Submitted to: United States Department of Agriculture Natural Resources Conservation Service
Publication Type: Abstract Only
Publication Acceptance Date: July 4, 2002
Publication Date: July 24, 2002
Selection of appropriate methods for remediation of soil metals requires careful evaluation of whether the soil contaminant is sufficiently bioavailable or phytoavailable to require remediation. Extensive study of soil Cd risk has recently demonstrated that the high prevalence of renal tubular dysfunction in aged subsistence rice farmers in Japan and China occurred because of two properties of paddy rice: 1) Even though soil Zn was 100-fold higher than soil Cd, grain Cd was increased up to 200-fold above background but grain Zn was not increased (very different from crops grown in aerobic soils); and 2) subsistence rice consumption induces Fe, Zn, and Ca malnutrition, each of which promotes Cd absorption by animals; malnutrition interactions cause even greater Cd absorption. This has broad implications regarding previous fears about Cd in biosolids and other soil amendments. Phytoextraction of soil Cd may be needed to protect consumers and wildlife at some locations.

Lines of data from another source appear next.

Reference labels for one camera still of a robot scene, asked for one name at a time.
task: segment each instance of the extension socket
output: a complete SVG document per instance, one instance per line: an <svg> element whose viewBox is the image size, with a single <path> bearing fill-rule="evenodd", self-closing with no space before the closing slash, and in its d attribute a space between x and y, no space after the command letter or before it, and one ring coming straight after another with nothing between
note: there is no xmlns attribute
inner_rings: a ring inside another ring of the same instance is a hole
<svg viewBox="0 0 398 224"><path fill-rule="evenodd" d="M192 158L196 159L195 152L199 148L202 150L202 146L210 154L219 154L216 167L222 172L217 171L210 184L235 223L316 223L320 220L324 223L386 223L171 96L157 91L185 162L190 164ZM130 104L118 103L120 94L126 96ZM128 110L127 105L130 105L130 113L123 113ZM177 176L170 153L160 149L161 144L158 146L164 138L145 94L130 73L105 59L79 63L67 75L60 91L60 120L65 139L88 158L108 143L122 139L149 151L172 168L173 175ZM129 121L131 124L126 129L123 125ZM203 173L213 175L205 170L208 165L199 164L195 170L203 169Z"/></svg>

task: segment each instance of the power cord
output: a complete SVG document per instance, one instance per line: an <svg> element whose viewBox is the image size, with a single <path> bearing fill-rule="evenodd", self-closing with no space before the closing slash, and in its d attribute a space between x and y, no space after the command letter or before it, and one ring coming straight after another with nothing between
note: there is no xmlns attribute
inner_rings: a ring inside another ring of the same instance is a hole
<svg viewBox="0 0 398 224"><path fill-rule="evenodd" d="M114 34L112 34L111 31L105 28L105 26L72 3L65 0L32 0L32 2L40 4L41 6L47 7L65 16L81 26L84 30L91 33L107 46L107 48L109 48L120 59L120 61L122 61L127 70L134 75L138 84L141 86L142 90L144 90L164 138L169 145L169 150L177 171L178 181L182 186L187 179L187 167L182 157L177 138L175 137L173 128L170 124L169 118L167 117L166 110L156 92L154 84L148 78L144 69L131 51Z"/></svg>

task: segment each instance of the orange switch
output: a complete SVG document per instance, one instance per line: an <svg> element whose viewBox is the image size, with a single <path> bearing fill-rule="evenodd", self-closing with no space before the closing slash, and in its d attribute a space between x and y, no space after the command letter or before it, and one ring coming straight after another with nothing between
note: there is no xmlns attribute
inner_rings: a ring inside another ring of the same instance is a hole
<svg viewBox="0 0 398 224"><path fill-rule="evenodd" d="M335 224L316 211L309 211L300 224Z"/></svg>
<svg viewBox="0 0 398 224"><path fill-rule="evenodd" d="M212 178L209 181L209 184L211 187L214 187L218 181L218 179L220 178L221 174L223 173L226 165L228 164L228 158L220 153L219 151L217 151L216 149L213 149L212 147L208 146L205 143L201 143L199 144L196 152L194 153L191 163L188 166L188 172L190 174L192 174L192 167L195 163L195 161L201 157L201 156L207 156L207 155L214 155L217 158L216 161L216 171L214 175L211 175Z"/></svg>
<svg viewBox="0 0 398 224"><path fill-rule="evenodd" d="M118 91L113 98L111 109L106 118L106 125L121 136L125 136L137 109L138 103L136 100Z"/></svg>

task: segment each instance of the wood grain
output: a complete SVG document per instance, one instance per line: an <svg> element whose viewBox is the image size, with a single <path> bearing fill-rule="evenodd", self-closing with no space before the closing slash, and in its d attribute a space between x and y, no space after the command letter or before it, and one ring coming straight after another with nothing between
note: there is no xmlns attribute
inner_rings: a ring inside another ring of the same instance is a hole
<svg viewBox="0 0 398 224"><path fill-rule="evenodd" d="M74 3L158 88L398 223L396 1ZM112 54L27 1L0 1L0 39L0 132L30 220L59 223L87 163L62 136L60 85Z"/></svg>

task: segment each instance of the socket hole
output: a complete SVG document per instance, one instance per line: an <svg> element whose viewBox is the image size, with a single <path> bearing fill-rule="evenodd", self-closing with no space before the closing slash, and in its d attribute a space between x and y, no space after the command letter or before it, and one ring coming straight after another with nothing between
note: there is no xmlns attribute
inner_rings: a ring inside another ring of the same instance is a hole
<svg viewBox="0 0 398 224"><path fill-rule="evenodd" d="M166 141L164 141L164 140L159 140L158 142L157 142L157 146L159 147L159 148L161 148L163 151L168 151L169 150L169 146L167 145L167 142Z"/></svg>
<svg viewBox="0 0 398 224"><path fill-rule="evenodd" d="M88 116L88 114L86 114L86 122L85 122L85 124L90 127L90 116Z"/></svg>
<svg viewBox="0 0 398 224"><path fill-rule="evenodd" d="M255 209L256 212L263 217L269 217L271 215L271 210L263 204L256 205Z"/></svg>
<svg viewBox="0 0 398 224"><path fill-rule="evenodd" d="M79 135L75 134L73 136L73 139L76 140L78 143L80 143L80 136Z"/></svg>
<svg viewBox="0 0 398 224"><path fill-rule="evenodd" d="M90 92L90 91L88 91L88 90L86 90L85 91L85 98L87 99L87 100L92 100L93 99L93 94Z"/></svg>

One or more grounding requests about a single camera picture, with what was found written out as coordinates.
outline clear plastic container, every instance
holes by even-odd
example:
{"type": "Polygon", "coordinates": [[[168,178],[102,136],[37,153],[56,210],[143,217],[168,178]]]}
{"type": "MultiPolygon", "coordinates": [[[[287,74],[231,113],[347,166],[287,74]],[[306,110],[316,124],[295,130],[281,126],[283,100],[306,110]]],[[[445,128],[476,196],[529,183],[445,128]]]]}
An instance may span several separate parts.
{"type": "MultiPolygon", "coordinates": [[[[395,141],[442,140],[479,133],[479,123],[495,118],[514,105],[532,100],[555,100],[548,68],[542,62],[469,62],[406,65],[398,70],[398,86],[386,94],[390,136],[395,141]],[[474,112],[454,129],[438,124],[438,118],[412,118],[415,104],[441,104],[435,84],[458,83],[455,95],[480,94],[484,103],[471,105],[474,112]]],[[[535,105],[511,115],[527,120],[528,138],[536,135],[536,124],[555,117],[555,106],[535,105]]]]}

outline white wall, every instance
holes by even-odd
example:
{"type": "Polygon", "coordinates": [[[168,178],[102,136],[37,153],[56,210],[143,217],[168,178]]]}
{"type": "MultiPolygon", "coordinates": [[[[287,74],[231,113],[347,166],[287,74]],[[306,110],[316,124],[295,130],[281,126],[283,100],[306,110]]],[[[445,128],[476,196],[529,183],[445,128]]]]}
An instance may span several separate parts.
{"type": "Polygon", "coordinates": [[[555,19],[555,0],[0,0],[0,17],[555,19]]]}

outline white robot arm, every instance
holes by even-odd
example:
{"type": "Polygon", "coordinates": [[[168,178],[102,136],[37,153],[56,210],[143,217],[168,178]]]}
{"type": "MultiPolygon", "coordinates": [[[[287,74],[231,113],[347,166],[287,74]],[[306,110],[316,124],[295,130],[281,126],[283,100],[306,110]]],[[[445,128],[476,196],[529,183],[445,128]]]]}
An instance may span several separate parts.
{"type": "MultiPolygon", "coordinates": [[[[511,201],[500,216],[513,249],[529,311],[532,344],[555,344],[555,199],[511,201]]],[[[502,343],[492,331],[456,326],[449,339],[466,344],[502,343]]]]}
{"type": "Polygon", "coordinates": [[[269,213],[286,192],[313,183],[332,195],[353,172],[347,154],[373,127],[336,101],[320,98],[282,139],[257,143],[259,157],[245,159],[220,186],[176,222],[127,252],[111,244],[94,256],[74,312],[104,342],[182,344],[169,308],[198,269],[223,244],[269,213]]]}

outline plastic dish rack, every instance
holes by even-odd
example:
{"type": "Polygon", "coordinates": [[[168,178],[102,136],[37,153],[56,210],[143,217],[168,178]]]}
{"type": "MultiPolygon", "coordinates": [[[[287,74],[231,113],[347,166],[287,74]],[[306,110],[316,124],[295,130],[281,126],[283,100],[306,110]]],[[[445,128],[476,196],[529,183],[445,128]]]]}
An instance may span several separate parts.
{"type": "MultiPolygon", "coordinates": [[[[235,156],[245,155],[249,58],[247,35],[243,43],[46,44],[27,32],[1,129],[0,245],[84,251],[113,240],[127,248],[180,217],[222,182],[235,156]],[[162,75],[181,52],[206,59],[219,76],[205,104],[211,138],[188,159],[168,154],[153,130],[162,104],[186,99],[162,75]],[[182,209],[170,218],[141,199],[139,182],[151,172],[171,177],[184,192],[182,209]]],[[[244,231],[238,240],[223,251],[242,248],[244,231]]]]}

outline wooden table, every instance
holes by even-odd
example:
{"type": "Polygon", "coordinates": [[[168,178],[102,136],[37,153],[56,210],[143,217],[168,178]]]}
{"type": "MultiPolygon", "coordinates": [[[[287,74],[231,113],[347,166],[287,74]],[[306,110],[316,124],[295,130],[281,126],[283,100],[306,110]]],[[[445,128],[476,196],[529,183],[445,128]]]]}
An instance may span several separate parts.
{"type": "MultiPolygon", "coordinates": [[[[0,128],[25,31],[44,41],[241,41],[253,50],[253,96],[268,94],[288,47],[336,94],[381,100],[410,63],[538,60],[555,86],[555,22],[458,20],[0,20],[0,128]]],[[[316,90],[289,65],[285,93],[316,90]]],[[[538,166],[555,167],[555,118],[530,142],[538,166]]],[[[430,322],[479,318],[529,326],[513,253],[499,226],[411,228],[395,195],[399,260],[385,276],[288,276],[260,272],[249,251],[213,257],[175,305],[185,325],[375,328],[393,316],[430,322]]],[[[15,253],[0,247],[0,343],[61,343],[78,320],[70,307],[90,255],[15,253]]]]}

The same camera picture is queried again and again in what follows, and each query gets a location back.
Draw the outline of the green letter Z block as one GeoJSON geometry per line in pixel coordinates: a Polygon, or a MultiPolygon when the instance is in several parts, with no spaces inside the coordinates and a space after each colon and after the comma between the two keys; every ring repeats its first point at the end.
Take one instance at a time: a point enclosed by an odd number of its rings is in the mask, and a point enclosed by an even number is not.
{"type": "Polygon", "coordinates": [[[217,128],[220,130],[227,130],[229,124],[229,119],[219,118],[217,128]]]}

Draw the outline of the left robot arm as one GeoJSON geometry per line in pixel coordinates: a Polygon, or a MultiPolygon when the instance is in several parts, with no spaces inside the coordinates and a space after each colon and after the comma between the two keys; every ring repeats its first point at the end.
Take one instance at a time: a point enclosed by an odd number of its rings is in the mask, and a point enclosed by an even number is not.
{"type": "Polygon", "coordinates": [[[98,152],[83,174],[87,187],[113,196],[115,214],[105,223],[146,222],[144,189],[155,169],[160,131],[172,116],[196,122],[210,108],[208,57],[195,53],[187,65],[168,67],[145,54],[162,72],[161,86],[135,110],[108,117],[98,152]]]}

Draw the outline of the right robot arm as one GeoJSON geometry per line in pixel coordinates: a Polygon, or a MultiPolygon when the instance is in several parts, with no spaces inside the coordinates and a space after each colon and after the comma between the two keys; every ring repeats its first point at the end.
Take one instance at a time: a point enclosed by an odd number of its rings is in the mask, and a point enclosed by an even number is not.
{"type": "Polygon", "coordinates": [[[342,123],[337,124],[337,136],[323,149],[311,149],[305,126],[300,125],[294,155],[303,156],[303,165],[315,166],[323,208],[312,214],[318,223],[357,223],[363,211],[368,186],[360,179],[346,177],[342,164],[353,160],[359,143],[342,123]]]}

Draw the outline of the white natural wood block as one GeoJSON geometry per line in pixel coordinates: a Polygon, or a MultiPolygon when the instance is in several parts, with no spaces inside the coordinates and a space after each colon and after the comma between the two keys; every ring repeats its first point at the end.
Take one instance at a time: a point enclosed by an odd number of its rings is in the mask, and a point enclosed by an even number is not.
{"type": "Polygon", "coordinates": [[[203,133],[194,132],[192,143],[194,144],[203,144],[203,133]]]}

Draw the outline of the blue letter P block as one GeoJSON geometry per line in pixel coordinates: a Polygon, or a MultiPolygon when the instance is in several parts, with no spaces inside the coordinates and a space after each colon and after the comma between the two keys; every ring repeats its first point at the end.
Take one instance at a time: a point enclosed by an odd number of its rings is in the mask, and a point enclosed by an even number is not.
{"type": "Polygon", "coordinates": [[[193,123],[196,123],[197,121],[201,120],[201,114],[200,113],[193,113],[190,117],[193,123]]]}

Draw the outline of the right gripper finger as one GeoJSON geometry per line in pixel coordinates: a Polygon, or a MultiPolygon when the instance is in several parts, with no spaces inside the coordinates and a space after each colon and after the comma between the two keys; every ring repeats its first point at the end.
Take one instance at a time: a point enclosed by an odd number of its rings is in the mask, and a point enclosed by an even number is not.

Because most plants accumulate Cd and Zn at about the same ratio found in the soil, an effective phytoextraction technology must have plants which can accumulate very high amounts of Cd regardless of the presence of Zn. We found ecotypes of Thlaspi caerulescens which accumulate over 10-times higher levels of Cd normal T. caerulescens. Soil acidification substantially increased annual Cd phytoextraction. Cd phytoextraction can only be practical with hyperaccumulator plants. We are presently working to combine the Super-Cd-Accumulator and high yield traits to breed commercially useful Cd phytoextraction cultivars. Present lines offer large cost reduction for remediation of soils which caise Cd risks.